WORK TO BE COMPLETED
Look through the entries for the string "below" and copy every line where it shows up.

(Source records)

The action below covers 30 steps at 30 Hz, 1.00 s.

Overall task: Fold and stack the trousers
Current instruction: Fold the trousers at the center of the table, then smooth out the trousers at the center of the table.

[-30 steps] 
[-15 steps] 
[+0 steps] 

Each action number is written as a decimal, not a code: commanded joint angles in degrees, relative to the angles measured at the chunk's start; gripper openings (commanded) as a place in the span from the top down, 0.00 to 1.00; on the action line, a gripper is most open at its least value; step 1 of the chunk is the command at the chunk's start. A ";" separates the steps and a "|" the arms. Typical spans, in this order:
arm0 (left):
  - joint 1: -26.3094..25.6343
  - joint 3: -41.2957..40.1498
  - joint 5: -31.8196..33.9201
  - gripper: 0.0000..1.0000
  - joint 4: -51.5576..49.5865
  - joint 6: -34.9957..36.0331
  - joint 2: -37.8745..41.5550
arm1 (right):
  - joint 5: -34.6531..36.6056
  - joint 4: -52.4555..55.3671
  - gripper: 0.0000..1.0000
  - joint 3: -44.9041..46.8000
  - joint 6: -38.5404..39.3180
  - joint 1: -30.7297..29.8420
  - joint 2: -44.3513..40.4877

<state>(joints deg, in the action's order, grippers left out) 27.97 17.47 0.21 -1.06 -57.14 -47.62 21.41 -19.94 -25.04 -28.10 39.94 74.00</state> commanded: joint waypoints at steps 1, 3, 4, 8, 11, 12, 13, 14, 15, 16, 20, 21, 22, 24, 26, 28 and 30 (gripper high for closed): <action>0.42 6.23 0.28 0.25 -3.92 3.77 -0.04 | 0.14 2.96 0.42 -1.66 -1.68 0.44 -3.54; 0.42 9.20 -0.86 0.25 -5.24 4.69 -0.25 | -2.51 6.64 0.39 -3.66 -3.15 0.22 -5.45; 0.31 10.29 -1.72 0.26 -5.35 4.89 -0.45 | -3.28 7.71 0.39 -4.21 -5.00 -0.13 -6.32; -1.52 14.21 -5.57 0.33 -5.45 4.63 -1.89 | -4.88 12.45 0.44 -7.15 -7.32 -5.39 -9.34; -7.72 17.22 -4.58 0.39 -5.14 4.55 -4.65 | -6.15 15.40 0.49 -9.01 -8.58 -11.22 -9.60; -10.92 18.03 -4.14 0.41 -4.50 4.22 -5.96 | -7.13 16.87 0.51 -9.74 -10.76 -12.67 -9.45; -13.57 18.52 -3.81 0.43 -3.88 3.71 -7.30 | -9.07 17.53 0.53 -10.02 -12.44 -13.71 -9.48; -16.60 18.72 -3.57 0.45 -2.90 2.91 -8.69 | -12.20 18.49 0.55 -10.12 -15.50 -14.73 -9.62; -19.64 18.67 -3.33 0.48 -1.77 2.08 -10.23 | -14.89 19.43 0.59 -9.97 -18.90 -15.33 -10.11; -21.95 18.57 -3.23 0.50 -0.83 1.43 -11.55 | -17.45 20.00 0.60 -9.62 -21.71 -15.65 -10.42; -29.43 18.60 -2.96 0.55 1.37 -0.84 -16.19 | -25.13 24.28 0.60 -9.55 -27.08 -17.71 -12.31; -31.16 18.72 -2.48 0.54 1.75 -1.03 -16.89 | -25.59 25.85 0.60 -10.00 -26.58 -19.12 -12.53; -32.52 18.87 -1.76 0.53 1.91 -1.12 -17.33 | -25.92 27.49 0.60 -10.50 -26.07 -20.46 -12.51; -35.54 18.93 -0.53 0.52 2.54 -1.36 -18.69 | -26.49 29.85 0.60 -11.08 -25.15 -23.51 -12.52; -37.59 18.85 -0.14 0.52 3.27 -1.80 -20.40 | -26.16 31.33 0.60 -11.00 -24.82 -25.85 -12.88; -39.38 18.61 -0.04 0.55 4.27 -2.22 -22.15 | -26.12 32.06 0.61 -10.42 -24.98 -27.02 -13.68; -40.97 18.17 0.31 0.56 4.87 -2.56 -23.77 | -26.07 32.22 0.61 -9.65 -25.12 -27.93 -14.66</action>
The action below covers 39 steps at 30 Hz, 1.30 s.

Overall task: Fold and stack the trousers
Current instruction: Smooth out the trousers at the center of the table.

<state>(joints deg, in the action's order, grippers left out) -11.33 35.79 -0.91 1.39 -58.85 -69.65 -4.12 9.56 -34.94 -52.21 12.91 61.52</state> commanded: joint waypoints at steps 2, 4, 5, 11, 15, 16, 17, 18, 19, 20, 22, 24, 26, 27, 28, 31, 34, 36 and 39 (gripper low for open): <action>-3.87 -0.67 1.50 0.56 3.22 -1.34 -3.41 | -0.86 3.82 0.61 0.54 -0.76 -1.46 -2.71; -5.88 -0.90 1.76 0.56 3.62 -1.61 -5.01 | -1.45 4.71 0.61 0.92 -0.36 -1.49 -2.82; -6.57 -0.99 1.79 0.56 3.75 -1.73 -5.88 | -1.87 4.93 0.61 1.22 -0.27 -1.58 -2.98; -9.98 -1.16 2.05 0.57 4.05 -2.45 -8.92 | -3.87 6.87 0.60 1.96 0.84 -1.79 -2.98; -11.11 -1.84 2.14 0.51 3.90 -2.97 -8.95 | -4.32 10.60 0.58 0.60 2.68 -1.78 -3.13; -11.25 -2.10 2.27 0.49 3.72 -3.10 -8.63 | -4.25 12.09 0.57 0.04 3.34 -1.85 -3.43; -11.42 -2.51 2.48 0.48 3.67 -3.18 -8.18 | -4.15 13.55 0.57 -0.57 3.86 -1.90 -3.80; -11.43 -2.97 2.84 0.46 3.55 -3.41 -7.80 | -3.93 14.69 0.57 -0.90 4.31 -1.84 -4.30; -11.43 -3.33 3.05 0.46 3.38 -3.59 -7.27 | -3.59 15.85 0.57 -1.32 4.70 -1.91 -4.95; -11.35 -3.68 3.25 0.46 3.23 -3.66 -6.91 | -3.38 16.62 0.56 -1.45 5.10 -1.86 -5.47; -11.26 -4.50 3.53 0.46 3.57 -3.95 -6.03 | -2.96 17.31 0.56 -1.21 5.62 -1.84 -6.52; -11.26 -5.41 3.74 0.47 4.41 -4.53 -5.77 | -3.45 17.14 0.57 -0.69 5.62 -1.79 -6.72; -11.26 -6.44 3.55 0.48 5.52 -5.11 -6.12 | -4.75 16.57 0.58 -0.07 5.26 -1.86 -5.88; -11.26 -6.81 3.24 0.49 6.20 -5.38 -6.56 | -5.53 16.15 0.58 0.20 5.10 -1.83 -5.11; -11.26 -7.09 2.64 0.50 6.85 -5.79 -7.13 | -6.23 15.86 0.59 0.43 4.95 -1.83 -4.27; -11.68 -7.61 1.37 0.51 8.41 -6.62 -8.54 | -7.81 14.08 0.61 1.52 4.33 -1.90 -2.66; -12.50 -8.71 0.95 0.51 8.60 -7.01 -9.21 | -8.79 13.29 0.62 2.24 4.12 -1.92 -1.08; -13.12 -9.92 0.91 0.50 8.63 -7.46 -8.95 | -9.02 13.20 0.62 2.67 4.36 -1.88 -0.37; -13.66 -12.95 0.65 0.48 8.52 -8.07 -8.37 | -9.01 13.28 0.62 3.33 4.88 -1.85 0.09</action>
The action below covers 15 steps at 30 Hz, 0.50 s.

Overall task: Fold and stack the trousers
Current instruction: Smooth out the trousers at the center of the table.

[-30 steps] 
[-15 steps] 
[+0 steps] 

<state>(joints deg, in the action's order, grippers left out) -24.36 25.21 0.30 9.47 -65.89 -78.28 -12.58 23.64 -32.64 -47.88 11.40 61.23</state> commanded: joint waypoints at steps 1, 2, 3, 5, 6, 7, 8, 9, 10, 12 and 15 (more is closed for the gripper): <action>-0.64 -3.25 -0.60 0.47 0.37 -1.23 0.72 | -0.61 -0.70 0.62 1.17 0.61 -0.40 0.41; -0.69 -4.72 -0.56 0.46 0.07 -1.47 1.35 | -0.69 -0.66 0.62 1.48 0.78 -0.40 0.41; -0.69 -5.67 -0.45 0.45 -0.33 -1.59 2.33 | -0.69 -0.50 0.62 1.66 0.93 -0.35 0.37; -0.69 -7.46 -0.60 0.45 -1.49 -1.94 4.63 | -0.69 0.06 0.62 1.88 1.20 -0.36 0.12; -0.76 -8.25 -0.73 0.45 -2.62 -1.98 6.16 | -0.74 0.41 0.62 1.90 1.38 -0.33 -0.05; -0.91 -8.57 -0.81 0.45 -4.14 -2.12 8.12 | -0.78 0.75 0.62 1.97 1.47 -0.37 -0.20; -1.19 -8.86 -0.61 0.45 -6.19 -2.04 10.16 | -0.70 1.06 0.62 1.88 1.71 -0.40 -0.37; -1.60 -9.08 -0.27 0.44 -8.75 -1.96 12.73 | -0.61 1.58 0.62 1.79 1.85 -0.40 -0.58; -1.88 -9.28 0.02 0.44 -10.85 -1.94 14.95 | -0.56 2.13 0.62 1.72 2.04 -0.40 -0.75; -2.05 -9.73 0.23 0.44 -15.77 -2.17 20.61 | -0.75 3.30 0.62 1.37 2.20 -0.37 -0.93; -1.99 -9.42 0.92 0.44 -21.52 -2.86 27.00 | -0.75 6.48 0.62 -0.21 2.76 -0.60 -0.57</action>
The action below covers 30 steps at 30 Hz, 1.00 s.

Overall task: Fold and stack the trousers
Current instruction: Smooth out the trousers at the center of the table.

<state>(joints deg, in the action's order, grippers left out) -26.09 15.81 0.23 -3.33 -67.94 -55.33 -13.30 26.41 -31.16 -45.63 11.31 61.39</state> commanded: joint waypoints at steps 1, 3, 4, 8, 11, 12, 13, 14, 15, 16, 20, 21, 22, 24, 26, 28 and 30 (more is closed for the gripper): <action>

RESULT
The action below covers 30 steps at 30 Hz, 1.00 s.
The action below covers 39 steps at 30 Hz, 1.30 s.
The action below covers 15 steps at 30 Hz, 0.50 s.
The action below covers 30 steps at 30 Hz, 1.00 s.

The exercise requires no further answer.